When: Mondays (January 16, 23, 30 and February 6)
Where: Thomas 124
Time: 3:00 – 5:00 p.m.
Fee: $15
Presented by Melissa Bannister (Bachelor of Arts - West Virginia Wesleyan College; Master of Arts in Liberal Learning - Marietta College) and Jayne Whitlow (Bachelor of Arts - West Virginia University; Master of Arts - West Virginia University)

The Lives, Times, and Favorite Recipes of America’s First Ladies

Which FLOTUS received a baby carriage from her husband… for her to ride in? Which First Lady was nicknamed “The Duchess”? Which FLOTUS’ mother hung a sign on her 9-year-old daughter’s back reading “Please do not feed this child”? The answers to these questions and many more will be the focus of our class as we study eight amazing women, their lives and the times during which they lived. As an added treat, we’ll be sharing some of their favorite dishes, so join us and bring your appetites for both fact and food!

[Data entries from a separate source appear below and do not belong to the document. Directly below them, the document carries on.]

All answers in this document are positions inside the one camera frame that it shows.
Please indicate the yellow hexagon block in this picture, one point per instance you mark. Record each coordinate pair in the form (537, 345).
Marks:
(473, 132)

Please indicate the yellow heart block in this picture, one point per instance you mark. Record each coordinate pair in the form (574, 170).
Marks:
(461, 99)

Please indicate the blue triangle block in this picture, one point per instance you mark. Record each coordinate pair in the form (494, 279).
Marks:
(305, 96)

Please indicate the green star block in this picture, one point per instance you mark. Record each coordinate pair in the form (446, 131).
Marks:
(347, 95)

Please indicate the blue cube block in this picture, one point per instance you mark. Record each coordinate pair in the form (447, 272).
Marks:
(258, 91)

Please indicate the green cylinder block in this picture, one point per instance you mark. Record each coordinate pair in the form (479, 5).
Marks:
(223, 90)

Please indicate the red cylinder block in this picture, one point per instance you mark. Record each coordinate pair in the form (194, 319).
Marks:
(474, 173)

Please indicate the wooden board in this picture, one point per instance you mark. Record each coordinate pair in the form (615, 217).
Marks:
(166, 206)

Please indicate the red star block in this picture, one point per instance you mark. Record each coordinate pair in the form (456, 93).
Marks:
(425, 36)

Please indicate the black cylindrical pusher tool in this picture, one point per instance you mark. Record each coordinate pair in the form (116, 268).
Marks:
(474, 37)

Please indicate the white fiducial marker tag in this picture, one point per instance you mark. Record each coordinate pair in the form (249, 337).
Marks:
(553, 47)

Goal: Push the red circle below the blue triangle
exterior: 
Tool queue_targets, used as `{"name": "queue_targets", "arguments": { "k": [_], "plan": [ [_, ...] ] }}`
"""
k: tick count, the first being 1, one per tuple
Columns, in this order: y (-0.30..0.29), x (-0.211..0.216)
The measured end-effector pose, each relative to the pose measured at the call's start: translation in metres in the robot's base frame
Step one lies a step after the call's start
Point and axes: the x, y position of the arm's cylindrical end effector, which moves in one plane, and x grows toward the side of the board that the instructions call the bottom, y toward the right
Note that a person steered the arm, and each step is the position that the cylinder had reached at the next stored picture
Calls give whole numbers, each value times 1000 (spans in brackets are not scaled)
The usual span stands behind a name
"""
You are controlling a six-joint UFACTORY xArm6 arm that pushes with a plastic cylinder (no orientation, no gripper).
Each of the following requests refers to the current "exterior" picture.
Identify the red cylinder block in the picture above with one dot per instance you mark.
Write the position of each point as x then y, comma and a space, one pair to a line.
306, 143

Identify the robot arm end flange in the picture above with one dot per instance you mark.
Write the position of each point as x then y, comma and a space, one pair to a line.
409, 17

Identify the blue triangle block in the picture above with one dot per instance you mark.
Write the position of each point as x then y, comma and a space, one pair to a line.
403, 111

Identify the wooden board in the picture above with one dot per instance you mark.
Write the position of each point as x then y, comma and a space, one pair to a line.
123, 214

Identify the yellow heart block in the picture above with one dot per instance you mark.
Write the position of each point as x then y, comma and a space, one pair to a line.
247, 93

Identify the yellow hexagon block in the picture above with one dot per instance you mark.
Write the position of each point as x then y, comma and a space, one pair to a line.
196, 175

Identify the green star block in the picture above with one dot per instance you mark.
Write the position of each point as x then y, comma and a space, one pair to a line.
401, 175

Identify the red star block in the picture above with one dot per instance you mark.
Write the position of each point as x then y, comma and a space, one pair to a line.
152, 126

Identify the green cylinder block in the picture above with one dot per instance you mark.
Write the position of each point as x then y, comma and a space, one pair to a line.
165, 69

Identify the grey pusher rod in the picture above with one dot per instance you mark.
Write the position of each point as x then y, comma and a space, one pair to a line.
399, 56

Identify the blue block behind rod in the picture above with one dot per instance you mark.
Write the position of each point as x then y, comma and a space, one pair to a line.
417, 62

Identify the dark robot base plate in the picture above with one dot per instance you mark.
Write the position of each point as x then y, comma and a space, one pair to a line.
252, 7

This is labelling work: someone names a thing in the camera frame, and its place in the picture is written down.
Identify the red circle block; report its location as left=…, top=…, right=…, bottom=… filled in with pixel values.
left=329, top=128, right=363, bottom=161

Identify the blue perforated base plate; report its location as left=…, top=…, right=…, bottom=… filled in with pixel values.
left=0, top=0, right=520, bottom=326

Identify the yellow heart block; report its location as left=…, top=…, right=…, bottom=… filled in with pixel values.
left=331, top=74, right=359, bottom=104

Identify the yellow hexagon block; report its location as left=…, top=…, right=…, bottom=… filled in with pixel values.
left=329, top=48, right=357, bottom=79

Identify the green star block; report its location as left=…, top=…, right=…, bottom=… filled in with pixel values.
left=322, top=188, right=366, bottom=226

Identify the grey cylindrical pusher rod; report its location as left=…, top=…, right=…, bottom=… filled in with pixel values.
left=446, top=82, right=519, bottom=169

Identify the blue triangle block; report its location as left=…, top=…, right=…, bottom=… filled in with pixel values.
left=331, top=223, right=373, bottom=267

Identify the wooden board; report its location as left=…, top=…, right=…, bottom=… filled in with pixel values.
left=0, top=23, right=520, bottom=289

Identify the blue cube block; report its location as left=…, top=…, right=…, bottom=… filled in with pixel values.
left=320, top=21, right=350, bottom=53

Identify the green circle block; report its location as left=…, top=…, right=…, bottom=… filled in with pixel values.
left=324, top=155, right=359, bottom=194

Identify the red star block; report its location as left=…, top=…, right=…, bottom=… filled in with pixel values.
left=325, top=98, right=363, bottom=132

Isabella Stewart Gardner, The Woman, The Collection and the Heist

When: Mondays (February 13, 20, 27, and March 6)
Where: Thomas 124 (Zoom for remote learners)
Time: 3:00–5:00 p.m.
Fee: $30 - includes $15.00 for the book “Master Thieves, The Boston Gangsters Who Pulled Off The World’s Greatest Art Heist
Presented by Suzanne Schultz, CEO Canvas Fine Arts and Stephen Kurkjian, Author and J.D., Suffolk University. For additional information about our presenters, please visit the ILR website.

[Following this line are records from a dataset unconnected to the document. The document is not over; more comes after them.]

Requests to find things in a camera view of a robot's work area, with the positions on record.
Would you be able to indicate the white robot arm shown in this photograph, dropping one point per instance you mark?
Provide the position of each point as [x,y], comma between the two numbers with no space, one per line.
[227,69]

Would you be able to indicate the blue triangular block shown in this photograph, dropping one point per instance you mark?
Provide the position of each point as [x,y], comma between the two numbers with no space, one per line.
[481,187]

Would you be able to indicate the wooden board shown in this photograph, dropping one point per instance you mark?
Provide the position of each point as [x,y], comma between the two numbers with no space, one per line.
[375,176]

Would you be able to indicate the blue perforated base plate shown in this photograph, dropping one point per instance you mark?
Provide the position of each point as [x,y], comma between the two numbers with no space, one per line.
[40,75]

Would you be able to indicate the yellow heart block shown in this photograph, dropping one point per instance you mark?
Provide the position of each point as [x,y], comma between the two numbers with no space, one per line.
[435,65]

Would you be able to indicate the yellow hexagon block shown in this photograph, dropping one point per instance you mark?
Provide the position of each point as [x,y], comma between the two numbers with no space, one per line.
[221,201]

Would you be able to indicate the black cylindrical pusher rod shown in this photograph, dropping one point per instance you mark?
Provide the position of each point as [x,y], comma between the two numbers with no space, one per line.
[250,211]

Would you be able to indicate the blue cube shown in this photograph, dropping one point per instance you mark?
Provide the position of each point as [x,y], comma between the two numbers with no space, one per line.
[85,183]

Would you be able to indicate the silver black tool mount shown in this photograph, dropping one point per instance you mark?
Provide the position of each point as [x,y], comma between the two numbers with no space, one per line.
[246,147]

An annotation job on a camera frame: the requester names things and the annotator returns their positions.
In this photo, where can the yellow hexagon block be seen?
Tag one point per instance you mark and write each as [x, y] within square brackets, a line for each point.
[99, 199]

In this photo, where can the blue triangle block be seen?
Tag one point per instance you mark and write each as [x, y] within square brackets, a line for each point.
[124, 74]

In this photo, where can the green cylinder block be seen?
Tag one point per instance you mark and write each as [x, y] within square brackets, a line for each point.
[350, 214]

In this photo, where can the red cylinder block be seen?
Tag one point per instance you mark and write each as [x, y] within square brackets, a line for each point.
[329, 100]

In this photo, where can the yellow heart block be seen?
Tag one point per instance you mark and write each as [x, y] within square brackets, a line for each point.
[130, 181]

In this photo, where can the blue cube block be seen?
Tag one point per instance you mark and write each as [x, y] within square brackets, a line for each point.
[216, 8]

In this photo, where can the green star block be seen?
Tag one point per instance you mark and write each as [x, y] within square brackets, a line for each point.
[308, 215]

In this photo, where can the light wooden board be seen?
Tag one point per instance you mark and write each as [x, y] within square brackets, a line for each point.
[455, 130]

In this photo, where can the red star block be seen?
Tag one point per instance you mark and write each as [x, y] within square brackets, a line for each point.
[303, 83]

Isabella Stewart Gardner, The Woman, The Collection and the Heist

Isabella Stewart Gardner was a leading American art collector, philanthropist, and patron of the arts – and a woman ahead of her time. Her personal collection reflects her love of travel, Bohemia, and luxuries of the world. It is Gardner’s personally curated collection that is on display in Boston’s Isabella Stewart Gardner Museum, which includes more than 7,500 fine and decorative art objects, 2,700 books and manuscripts, and more than 8,000 historic objects from around the world. On March 187, 1990, thirteen works of art were stolen from the Museum. It was the largest property theft in the world. Among the stolen works were paintings by Degas, Rembrandt, Vermeer, and Manet. They have never been recovered. Come learn more about this fascinating mystery.

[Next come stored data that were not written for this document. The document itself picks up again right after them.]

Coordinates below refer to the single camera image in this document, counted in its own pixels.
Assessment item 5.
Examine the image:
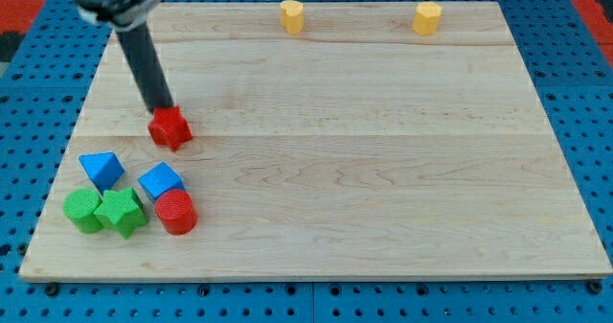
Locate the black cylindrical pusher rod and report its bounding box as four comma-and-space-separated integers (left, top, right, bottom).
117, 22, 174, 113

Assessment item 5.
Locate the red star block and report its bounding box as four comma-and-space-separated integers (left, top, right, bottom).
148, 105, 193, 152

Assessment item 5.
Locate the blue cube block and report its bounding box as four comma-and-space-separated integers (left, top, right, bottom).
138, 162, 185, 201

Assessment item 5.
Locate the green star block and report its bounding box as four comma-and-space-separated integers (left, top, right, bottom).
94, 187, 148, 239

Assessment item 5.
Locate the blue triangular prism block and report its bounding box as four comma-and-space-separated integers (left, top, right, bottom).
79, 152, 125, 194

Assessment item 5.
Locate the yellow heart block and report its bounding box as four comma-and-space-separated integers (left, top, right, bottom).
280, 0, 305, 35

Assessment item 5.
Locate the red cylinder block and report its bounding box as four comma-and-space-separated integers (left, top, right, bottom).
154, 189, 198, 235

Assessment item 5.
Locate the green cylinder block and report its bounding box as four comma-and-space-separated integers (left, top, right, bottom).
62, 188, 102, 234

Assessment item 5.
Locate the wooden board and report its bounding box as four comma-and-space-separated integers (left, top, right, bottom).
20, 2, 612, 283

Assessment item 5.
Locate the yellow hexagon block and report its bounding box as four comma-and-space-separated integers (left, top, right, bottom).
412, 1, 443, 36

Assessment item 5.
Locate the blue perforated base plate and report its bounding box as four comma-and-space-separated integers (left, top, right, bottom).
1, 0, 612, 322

Think Straight in a Time of Alternative Facts and Fanciful Opinions

When: Tuesdays (January 17 through March 7)
Where: Thomas 124 (Zoom for remote learners. The instructor will send Zoom instructions to all participants. You can attend any class in person or on Zoom at your convenience.)
Time: 3:00–5:00 p.m.
Fee: $30
Presented by Dr. Ted Goertzel, Ph.D, Retired Professor - Rutgers

Think Straight: An Owner’s Manual for the Mind

In 1983, Sen. Daniel Patrick Moynihan wrote “everyone is entitled to his own opinion, but not his own facts.” But the distinction between facts and opinions was never clear and it has become less so in the age of conspiracy theories, bizarre medical advertising, countercultural claims and multi-million dollar lawsuits. People have strong opinions on factual matters such as whether the 2020 election was stolen, whether vaccines cause autism, whether alien abductions are real, whether guns cause crime or prevent it, or whether homeopathy can cure illness. There is often a flurry of supposed facts, some of which are speculative, others irrelevant. This course will use the new book Think Straight: An Owner’s Manual for the Mind by Jon Guy. Jon wrote the book when he was a prisoner in Wyoming, with help from academic specialists including your instructor. He has a gift for communicating clear thinking, and he has promised to join us on Zoom for one of the classes.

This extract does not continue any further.